*WHAT YOU NEED TO DO*: Exclude the pictures, and otherwise reproduce the data in full.

[[ GIVEN INFORMATION open ]]

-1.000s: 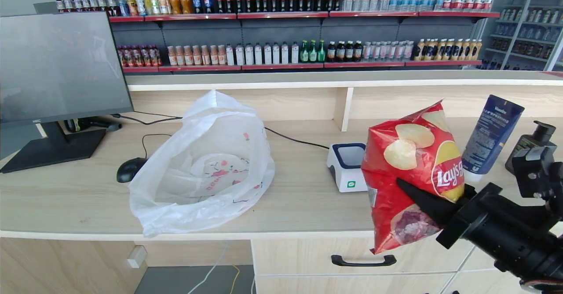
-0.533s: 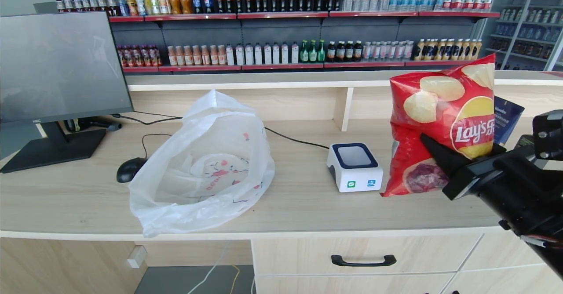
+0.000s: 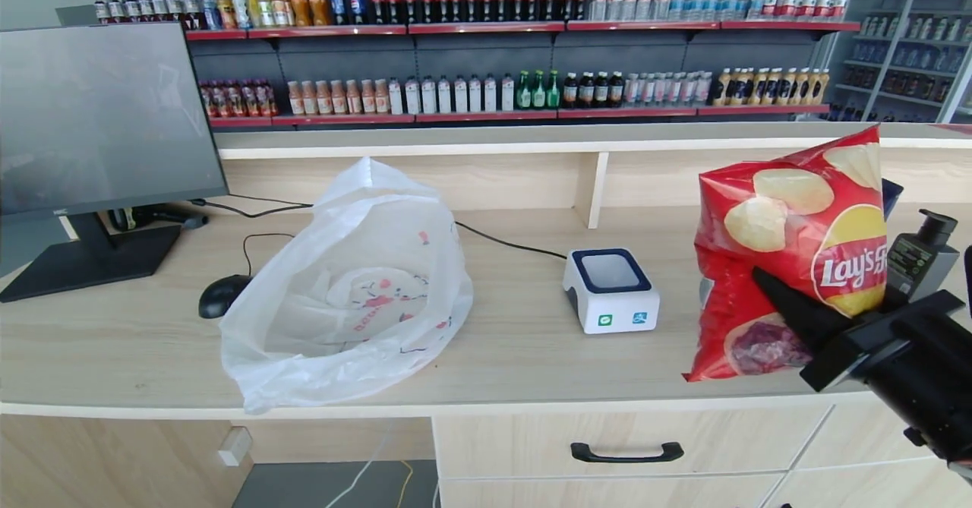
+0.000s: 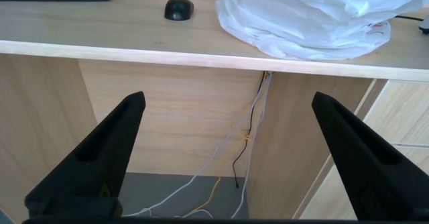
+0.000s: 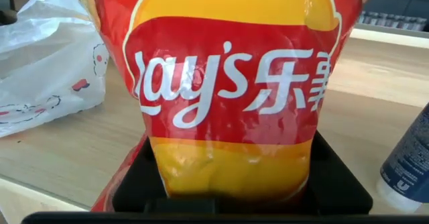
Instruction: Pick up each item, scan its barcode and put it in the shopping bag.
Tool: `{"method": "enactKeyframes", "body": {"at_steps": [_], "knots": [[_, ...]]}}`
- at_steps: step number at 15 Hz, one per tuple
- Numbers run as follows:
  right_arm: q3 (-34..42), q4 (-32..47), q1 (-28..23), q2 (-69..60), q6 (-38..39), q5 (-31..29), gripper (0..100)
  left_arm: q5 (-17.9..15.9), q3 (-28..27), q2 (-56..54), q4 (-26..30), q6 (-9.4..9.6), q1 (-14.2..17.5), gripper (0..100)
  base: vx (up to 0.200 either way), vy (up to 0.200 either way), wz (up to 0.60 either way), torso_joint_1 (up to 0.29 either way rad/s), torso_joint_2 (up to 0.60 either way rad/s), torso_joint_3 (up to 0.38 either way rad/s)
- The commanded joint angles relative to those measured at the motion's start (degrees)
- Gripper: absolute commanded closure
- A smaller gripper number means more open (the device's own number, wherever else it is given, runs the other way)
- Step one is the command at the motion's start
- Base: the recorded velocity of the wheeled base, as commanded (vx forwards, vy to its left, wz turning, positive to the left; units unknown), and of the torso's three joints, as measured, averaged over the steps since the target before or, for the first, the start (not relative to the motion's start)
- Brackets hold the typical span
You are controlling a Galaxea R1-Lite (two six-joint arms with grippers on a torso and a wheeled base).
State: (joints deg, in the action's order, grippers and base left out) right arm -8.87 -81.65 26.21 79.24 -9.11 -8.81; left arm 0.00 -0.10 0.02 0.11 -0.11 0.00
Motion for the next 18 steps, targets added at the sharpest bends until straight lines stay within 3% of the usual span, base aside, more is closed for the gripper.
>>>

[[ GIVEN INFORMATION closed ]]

*TASK SOLUTION*:
-1.000s: 
-0.533s: 
+0.000s: 
+0.000s: 
+0.000s: 
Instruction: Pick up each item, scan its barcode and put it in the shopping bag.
Tool: `{"method": "enactKeyframes", "body": {"at_steps": [_], "knots": [[_, ...]]}}`
- at_steps: step number at 15 Hz, one per tuple
- Numbers run as follows:
  right_arm: q3 (-34..42), q4 (-32..47), q1 (-28..23), q2 (-69..60), q6 (-38..39), q5 (-31..29), gripper (0..100)
  left_arm: q5 (-17.9..15.9), q3 (-28..27), q2 (-56..54), q4 (-26..30), q6 (-9.4..9.6), q1 (-14.2..17.5), gripper (0..100)
  base: vx (up to 0.200 either way), vy (up to 0.200 either way), wz (up to 0.60 either way), torso_joint_1 (up to 0.29 either way rad/s), torso_joint_2 (up to 0.60 either way rad/s), torso_joint_3 (up to 0.38 either way rad/s)
- The commanded joint angles relative to those measured at the motion's start (degrees)
- Gripper: absolute commanded closure
- A smaller gripper number means more open (the device's own number, wherever else it is given, runs the other way)
- Step one is the command at the motion's start
- Base: the recorded velocity of the wheeled base, as commanded (vx forwards, vy to its left, wz turning, positive to the left; units unknown), and of the torso's three joints, as measured, averaged over the steps since the target before or, for the first, the start (not relative to the motion's start)
- Brackets hold the typical span
You are controlling a Galaxea R1-Lite (two six-joint arms with grippers on a torso and a wheeled base).
State: (joints deg, in the action's order, grippers and base left out) right arm -8.87 -81.65 26.21 79.24 -9.11 -8.81; left arm 0.00 -0.10 0.02 0.11 -0.11 0.00
Motion for the next 18 steps, targets added at the sharpest bends until straight lines stay within 3% of the usual span, base aside, more is closed for the gripper.
>>>

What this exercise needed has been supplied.